# 1920s Women's Fashion Outbreak



## SeaBreeze (Apr 15, 2016)

More here. 



> When World War One ended in 1918, people were obviously happy. So happy in fact that their collective euphoria ultimately influenced the fashion of the time. The era came to be defined by the emergence of vintage fashion, and as you can see from these pictures, it still looks awesome over 90 years later.
> 
> Before the 1920s, fashion in Western Europe was still somewhat rigid and impractical. Styles were restrictive and formal and there was little room to express yourself.
> 
> ...


----------



## Pinky (Apr 15, 2016)

Love these photos, SeaBreeze. I've got some vintage shots of my mother dressed to the nines, probably closer to the 1930's, that I treasure.


----------



## SeaBreeze (Apr 15, 2016)

Pinky said:


> Love these photos, SeaBreeze. I've got some vintage shots of my mother dressed to the nines, probably closer to the 1930's, that I treasure.

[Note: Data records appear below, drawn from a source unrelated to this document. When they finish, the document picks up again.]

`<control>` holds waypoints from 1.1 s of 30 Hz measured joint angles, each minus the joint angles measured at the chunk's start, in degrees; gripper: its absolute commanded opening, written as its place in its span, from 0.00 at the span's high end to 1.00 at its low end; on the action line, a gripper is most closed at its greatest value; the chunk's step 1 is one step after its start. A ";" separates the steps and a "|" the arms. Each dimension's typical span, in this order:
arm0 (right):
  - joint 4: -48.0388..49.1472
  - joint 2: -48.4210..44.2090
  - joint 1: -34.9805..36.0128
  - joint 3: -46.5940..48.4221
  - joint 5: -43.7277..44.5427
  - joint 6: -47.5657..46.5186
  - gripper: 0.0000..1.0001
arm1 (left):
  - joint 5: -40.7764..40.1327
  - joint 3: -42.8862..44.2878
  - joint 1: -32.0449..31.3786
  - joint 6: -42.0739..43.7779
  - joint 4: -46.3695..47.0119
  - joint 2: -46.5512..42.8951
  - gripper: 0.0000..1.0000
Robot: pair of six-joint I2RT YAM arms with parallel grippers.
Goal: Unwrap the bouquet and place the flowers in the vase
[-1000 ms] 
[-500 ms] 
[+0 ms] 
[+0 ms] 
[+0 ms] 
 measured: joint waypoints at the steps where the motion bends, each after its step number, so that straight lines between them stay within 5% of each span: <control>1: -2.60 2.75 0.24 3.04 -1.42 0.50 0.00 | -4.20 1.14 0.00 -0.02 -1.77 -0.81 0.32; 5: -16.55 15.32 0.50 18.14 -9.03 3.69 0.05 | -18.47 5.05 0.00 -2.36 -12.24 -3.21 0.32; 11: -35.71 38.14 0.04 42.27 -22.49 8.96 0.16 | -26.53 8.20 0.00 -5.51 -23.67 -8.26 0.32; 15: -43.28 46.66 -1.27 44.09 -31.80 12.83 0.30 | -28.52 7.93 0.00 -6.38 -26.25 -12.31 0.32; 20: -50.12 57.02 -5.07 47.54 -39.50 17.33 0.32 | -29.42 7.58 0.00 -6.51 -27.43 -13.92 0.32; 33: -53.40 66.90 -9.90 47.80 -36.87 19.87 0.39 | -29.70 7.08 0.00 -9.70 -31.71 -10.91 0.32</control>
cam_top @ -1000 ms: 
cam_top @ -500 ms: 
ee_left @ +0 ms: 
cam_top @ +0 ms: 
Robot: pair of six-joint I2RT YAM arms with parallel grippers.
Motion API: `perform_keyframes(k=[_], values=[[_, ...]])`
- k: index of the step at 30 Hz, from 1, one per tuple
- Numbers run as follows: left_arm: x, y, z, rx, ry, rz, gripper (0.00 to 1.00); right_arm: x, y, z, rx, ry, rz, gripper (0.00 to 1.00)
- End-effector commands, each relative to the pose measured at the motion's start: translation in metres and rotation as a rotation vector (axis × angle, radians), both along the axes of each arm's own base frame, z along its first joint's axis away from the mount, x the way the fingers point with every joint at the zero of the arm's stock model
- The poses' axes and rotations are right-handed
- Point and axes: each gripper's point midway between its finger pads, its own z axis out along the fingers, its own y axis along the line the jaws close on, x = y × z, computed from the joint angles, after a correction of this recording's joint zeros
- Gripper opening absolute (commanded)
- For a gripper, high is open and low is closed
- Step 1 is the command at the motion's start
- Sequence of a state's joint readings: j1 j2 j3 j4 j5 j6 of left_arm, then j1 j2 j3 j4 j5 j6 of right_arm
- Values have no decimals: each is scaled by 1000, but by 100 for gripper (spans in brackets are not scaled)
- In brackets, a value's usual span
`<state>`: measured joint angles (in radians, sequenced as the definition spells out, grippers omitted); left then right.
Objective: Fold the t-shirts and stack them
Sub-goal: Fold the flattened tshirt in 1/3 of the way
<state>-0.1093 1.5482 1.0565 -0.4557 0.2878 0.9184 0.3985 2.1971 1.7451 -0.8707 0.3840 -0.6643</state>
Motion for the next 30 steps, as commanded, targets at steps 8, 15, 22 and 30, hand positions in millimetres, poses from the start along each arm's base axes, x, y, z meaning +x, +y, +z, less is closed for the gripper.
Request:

Would love to see them Pinky,  here's an old pic of my mother and father, not sure of the year.  Anyone else with old fashion pics, please share them here.


----------



## Guitarist (Apr 15, 2016)

These are some of my favorite fashions from the Twenties.

  
I have worn middy blouses since the 1950s but haven't seen any in about 20 years.


----------



## Pinky (Apr 15, 2016)

SeaBreeze, that's a beautiful photo of your parents. They look so happy.

Guitarist, I've always liked the middy blouses too, and always liked those with the sailor collar. 

Here's a photo of my mother (in black) with either her cousin, or friend.



Another .. mom, in white, with friend.


----------



## SeaBreeze (Apr 15, 2016)

Thanks Pinky, lovely photo of your Mom.


----------